The Avengers, a mighty team of super heroes, were holding a meeting at their super secret hideout. Wherever the hell that was. There was an urgent issue that needed to be taken care of. Some crazy monster was on the loose and destroying the city. Also...the break room was out of bagels, but that would have to wait.

"Alright, team." Captain America said, in his dorky outfit. "What should we do to take out this monster?"

"Maybe I can hit it with my hammer!" Thor announced, holding up a pink, blow up toy hammer. "The… old one broke."

"HULK SMASH!" The green "hero" shouted, randomly destroying a nearby coffee machine. "Then HULK REPAIR...and SMASH AGAIN! And then Hulk cuddle with it."

"No! We should use whales!" Aqua Man said in his goofy voice. "WHALES!"

Everyone stared at him.

"What? The Justice League didn't want me anymore, so I figured I'd join your team…"

More silence, followed by everyone simultaneously yelling "Get out!"

Meanwhile, in the back of the room, Iron Man was sitting around, looking out the window. "I am Iron Man...and I am surrounded by idiots…" He mumbled. He was also wishing he had some doughnuts right now. Doughnuts always made everything better. And booze. You know what fixes everything that booze doesn't? Booze filled doughnuts. Yes. He then noticed that the giant monster was approaching their hideout…

"Wait, I've got an idea!" Captain America said, confidently. "Let's run the fuck away! We can go hang out at some strip club in Vegas!"

"Brilliant idea! The assholes of this city can save themselves for once!" Thor agreed.

But then they noticed the monster staring right into their hideout. "Oh, shit."

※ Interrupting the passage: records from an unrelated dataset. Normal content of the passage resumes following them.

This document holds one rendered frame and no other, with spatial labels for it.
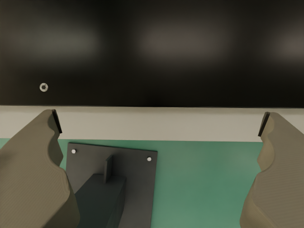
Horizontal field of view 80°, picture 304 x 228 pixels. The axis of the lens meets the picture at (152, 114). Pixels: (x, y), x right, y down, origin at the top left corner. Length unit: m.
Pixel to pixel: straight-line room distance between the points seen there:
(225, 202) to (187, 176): 0.25
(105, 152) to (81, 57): 0.83
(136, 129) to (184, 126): 0.06
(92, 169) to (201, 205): 0.62
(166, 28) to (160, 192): 0.94
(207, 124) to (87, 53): 0.16
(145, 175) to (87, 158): 0.32
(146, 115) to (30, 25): 0.16
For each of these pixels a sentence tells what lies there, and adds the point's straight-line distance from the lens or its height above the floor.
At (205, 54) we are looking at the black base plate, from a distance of 0.21.
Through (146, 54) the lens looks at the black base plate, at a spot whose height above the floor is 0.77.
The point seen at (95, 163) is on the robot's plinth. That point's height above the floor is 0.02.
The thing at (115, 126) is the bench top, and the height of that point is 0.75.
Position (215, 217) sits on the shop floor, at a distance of 1.18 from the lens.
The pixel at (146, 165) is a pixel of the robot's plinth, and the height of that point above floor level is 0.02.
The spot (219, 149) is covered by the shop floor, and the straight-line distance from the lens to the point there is 1.04.
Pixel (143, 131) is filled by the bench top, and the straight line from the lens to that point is 0.22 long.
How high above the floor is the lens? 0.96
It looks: 87 degrees down
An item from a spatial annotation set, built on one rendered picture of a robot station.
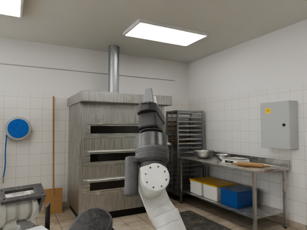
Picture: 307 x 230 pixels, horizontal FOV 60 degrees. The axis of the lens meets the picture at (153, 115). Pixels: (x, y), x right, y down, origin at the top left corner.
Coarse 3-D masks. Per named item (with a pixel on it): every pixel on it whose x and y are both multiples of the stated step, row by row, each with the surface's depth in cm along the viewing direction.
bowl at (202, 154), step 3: (195, 150) 517; (198, 150) 522; (201, 150) 524; (204, 150) 523; (207, 150) 520; (210, 150) 517; (195, 153) 499; (198, 153) 491; (201, 153) 488; (204, 153) 487; (207, 153) 487; (210, 153) 489; (213, 153) 499; (198, 156) 495; (201, 156) 491; (204, 156) 489; (207, 156) 490; (210, 156) 493
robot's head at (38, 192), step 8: (32, 184) 58; (40, 184) 58; (0, 192) 53; (8, 192) 54; (32, 192) 58; (40, 192) 57; (0, 200) 51; (8, 200) 52; (16, 200) 53; (24, 200) 54; (40, 200) 57; (40, 208) 58
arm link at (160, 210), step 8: (144, 200) 67; (152, 200) 68; (160, 200) 68; (168, 200) 68; (152, 208) 67; (160, 208) 66; (168, 208) 66; (152, 216) 64; (160, 216) 60; (168, 216) 60; (176, 216) 61; (160, 224) 60
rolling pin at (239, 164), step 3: (240, 162) 399; (243, 162) 396; (246, 162) 395; (249, 162) 393; (240, 165) 398; (243, 165) 395; (246, 165) 393; (249, 165) 390; (252, 165) 388; (255, 165) 386; (258, 165) 384; (261, 165) 381; (264, 165) 381; (267, 165) 379
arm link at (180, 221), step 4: (176, 220) 60; (180, 220) 61; (168, 224) 59; (172, 224) 59; (176, 224) 60; (180, 224) 60; (160, 228) 60; (164, 228) 59; (168, 228) 59; (172, 228) 59; (176, 228) 59; (180, 228) 60; (184, 228) 60
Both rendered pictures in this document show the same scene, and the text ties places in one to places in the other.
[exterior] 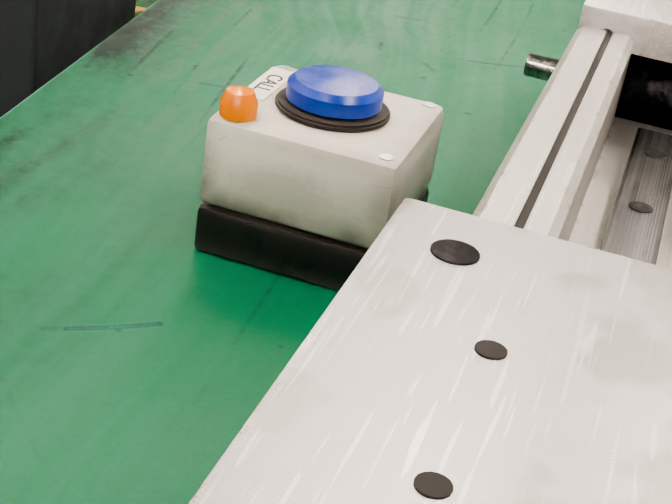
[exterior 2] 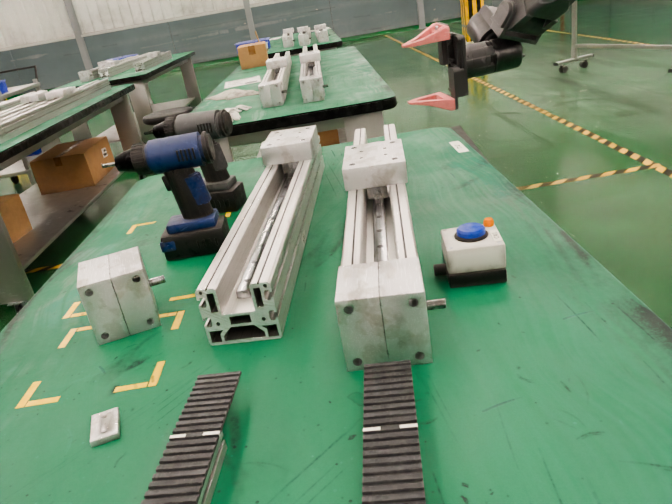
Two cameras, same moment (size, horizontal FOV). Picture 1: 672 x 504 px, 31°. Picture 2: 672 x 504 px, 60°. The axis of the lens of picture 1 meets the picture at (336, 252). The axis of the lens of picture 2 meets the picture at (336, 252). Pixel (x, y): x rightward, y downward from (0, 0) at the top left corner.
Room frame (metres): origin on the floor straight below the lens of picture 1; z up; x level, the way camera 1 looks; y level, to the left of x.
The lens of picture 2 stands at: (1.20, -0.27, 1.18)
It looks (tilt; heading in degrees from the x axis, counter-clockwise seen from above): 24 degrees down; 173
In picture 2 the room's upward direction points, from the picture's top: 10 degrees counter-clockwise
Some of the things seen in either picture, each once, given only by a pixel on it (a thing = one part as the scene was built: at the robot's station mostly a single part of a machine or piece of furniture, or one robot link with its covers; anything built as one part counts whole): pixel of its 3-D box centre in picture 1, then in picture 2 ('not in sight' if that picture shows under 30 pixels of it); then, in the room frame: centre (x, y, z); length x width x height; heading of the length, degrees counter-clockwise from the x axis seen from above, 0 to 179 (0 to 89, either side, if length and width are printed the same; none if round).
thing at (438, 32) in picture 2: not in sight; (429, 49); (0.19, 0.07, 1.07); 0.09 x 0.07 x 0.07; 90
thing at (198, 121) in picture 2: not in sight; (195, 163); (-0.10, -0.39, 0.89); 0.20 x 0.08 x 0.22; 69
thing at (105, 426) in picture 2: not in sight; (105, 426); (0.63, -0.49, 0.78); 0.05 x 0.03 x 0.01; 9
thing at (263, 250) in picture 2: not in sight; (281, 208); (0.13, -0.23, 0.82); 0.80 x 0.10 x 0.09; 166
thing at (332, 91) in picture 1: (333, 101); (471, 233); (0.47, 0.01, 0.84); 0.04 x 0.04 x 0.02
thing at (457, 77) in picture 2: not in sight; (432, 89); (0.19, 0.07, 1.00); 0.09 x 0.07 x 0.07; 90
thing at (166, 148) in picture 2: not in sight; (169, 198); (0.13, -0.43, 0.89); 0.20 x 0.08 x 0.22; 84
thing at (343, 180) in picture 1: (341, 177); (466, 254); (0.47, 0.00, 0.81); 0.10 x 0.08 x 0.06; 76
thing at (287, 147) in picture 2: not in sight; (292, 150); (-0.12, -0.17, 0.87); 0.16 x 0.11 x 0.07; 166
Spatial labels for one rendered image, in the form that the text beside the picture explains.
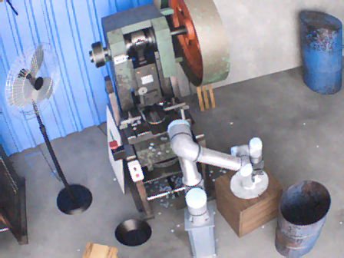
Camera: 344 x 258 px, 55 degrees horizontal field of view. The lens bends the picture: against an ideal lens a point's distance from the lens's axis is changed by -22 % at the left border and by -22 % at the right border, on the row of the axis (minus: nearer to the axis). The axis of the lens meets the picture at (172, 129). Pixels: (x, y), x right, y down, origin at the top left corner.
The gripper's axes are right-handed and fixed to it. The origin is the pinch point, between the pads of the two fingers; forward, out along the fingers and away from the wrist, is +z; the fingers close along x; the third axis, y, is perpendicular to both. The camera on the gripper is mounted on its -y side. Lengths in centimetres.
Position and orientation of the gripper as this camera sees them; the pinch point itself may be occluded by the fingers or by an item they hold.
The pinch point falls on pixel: (252, 182)
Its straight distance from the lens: 262.3
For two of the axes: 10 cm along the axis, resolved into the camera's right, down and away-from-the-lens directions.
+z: 1.6, 7.7, 6.1
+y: 9.9, -1.4, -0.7
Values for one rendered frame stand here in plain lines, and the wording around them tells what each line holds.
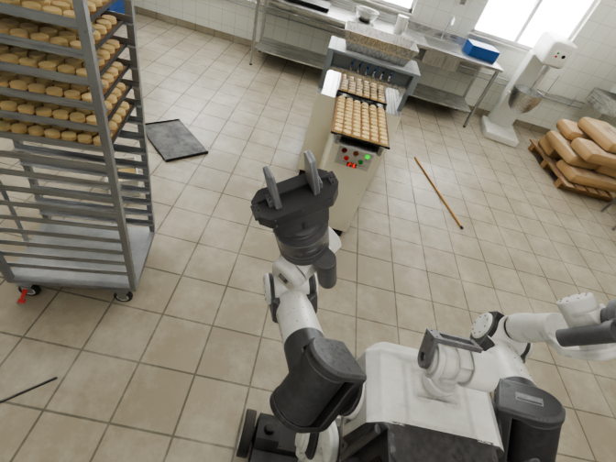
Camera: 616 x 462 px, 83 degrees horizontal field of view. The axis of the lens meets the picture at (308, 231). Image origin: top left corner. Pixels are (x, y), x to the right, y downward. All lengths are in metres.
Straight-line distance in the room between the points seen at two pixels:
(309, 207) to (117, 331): 1.90
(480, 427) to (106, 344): 1.89
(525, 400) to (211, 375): 1.61
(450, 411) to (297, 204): 0.47
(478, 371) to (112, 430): 1.73
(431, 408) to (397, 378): 0.07
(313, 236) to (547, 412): 0.55
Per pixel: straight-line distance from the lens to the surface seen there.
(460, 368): 0.66
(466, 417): 0.76
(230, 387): 2.09
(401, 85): 3.07
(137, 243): 2.45
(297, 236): 0.52
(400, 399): 0.70
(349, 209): 2.69
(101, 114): 1.50
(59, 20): 1.44
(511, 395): 0.85
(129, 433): 2.05
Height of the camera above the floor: 1.96
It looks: 43 degrees down
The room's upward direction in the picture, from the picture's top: 19 degrees clockwise
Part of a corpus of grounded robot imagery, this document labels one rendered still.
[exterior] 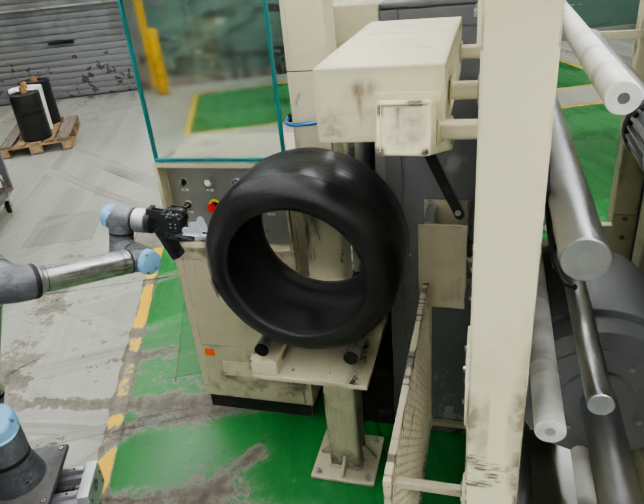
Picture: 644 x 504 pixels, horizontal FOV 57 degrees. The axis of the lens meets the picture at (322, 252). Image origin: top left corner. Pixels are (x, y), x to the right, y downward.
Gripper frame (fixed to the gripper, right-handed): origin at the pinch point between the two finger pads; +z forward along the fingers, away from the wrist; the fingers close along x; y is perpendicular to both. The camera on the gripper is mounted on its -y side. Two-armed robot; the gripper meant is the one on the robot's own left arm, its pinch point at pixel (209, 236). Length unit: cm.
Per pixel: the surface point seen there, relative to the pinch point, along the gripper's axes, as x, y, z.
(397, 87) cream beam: -36, 59, 57
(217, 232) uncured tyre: -11.5, 8.6, 8.0
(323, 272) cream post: 25.7, -22.4, 29.7
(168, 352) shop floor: 89, -133, -74
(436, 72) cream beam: -36, 62, 64
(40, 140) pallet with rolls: 433, -160, -422
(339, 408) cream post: 26, -84, 38
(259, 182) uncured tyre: -8.8, 24.0, 19.6
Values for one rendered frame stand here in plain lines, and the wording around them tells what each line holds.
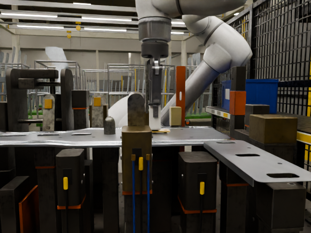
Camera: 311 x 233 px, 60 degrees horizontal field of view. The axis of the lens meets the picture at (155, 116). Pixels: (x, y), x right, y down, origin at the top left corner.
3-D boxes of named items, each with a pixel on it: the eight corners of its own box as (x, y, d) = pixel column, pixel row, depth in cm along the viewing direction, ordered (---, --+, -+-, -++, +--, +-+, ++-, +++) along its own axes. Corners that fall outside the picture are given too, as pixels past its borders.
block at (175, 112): (170, 215, 91) (171, 107, 87) (168, 211, 94) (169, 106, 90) (180, 215, 91) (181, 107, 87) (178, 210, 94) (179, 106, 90)
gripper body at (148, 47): (171, 40, 70) (170, 76, 71) (166, 45, 78) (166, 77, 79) (141, 39, 69) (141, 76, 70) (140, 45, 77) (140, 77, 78)
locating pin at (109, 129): (103, 140, 73) (102, 116, 73) (104, 138, 77) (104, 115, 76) (115, 140, 74) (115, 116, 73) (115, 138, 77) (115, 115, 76)
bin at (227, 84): (233, 113, 104) (235, 79, 102) (220, 107, 134) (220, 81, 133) (278, 113, 103) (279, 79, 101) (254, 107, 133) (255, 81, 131)
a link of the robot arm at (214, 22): (197, 0, 114) (221, 20, 111) (206, 7, 130) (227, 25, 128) (178, 26, 119) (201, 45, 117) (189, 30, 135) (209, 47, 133)
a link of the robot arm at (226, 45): (135, 134, 157) (162, 160, 154) (121, 142, 142) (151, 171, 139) (225, 22, 126) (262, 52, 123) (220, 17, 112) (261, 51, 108)
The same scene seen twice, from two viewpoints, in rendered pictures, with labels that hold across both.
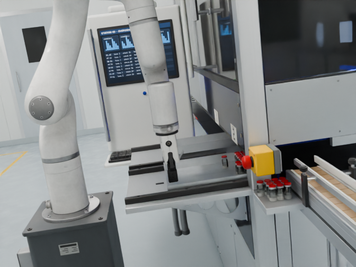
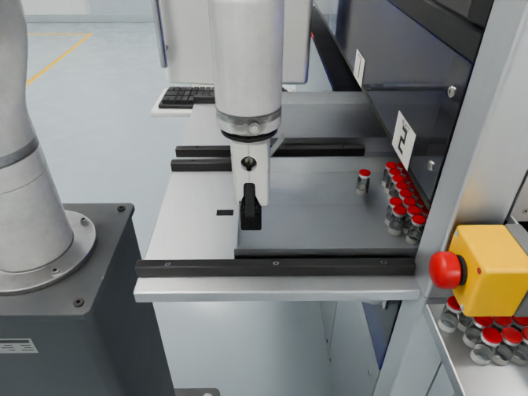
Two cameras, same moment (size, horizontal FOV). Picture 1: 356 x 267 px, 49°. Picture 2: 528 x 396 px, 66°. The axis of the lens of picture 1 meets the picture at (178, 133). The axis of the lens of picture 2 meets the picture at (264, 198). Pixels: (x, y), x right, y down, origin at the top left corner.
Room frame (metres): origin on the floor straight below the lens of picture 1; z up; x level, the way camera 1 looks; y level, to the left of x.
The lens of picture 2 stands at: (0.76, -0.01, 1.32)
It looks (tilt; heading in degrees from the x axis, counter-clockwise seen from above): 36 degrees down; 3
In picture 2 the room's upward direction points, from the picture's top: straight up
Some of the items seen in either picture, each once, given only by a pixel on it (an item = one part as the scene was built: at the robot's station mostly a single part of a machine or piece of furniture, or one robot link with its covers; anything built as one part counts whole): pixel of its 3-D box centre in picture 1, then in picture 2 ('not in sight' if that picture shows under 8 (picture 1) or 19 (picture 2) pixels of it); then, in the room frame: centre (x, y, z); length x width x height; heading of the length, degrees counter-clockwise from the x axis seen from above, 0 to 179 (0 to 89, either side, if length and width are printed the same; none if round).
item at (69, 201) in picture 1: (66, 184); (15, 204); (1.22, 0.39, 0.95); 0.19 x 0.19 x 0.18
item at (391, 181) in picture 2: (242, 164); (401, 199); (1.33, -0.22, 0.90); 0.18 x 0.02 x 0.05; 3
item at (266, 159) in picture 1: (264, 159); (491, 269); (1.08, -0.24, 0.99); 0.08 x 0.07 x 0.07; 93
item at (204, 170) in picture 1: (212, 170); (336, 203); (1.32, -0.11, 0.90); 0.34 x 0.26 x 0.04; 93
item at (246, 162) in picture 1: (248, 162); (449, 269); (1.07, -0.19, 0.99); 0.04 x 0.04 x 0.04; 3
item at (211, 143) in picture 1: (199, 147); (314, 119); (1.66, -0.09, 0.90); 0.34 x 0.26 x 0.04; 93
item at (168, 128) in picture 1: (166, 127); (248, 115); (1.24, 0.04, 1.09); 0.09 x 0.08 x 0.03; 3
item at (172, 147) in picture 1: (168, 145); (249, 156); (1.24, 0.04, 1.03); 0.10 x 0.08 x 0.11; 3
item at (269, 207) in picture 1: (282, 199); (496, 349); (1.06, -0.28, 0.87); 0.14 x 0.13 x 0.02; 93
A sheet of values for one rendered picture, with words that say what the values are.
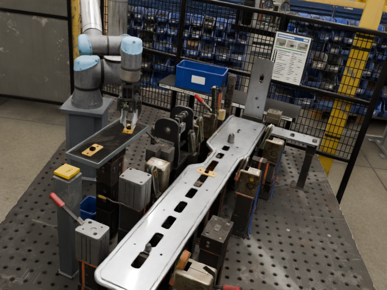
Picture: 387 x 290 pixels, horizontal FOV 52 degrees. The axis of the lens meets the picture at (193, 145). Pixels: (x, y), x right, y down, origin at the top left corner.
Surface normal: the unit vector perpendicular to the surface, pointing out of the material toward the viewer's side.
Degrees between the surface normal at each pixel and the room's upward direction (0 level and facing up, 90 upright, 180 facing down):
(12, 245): 0
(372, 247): 0
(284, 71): 90
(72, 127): 90
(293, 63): 90
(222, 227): 0
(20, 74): 94
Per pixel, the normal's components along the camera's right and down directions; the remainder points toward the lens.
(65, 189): -0.38, 0.40
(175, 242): 0.12, -0.87
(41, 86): -0.07, 0.51
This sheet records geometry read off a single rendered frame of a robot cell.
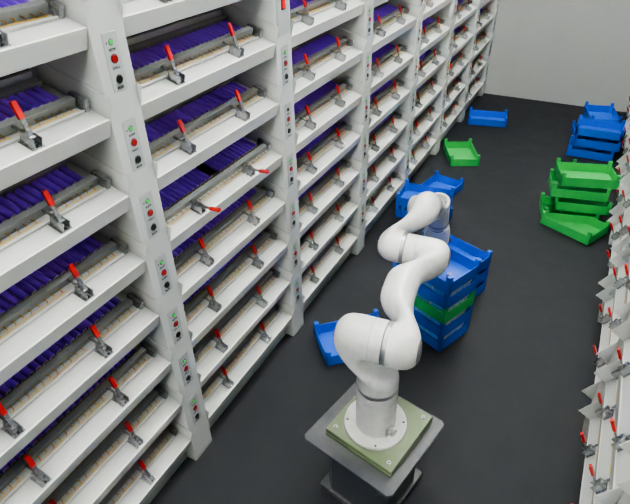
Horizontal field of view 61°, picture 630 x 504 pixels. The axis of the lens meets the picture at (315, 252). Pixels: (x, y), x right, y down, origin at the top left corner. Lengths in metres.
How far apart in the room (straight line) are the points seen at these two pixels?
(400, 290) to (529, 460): 0.90
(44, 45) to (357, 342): 0.95
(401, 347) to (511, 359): 1.13
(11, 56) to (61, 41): 0.11
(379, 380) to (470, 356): 0.97
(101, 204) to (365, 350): 0.73
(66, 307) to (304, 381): 1.16
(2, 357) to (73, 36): 0.66
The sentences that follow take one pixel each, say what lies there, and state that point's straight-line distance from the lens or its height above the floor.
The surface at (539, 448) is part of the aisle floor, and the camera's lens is 2.19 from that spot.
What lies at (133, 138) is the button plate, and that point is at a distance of 1.34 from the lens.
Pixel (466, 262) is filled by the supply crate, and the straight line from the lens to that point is 2.33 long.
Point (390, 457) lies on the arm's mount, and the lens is 1.67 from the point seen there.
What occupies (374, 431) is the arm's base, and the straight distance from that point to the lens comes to 1.66.
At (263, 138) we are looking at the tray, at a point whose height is 0.93.
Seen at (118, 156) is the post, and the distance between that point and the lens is 1.32.
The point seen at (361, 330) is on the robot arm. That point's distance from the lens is 1.39.
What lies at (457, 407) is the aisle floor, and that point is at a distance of 2.22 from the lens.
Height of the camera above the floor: 1.69
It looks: 35 degrees down
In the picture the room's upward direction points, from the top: 1 degrees counter-clockwise
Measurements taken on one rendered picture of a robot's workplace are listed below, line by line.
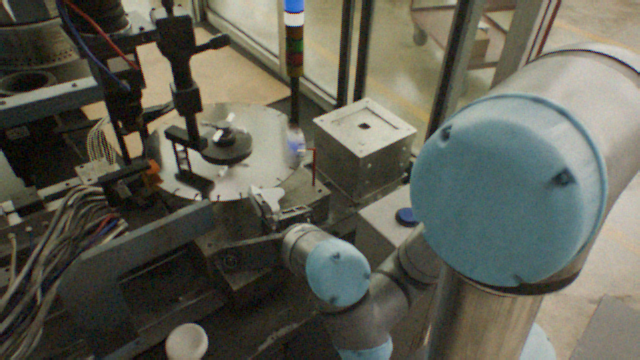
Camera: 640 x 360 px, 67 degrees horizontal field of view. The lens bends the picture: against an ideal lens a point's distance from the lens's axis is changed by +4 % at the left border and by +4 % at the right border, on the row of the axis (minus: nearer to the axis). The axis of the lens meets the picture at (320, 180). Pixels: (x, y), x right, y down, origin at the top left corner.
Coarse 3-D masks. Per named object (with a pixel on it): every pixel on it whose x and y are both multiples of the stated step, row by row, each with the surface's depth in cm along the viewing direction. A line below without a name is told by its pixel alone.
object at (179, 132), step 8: (192, 120) 84; (168, 128) 90; (176, 128) 90; (192, 128) 85; (168, 136) 89; (176, 136) 88; (184, 136) 88; (192, 136) 86; (200, 136) 88; (184, 144) 88; (192, 144) 87; (200, 144) 87; (176, 152) 91
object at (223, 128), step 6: (222, 120) 94; (228, 120) 95; (204, 126) 94; (210, 126) 94; (216, 126) 93; (222, 126) 93; (228, 126) 93; (216, 132) 94; (222, 132) 93; (228, 132) 93; (240, 132) 93; (246, 132) 93; (216, 138) 91; (222, 138) 94
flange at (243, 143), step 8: (208, 136) 97; (232, 136) 95; (240, 136) 97; (248, 136) 98; (208, 144) 95; (216, 144) 95; (224, 144) 94; (232, 144) 95; (240, 144) 95; (248, 144) 96; (200, 152) 94; (208, 152) 93; (216, 152) 93; (224, 152) 93; (232, 152) 93; (240, 152) 94; (248, 152) 95; (216, 160) 93; (224, 160) 92; (232, 160) 93
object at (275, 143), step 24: (168, 120) 103; (216, 120) 103; (240, 120) 104; (264, 120) 104; (288, 120) 104; (168, 144) 96; (264, 144) 97; (288, 144) 98; (168, 168) 91; (192, 168) 91; (216, 168) 91; (240, 168) 91; (264, 168) 92; (192, 192) 86; (216, 192) 86; (240, 192) 86
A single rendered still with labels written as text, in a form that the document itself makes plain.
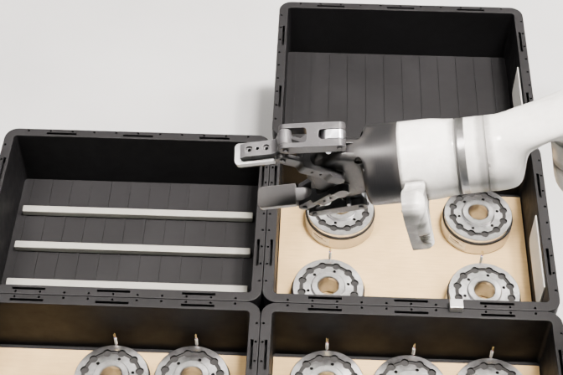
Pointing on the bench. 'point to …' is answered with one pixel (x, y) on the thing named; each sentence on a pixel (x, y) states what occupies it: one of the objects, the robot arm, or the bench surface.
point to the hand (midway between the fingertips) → (252, 177)
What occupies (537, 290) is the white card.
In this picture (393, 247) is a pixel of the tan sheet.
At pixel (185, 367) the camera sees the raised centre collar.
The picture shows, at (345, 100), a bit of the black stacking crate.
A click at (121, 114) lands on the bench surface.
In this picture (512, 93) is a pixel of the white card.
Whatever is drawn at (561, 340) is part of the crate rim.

Iron Man was outside, flying behind the monster. It turned around to face him, but Iron Man just punched it in the eye, causing it to fall back into the building, completely destroying it. "I am Iron Man and sidekicks are for pussies." He said before flying off.

"My whales were in that building!" Aqua Man screamed, staring at the destruction from down the street. "WHALES!"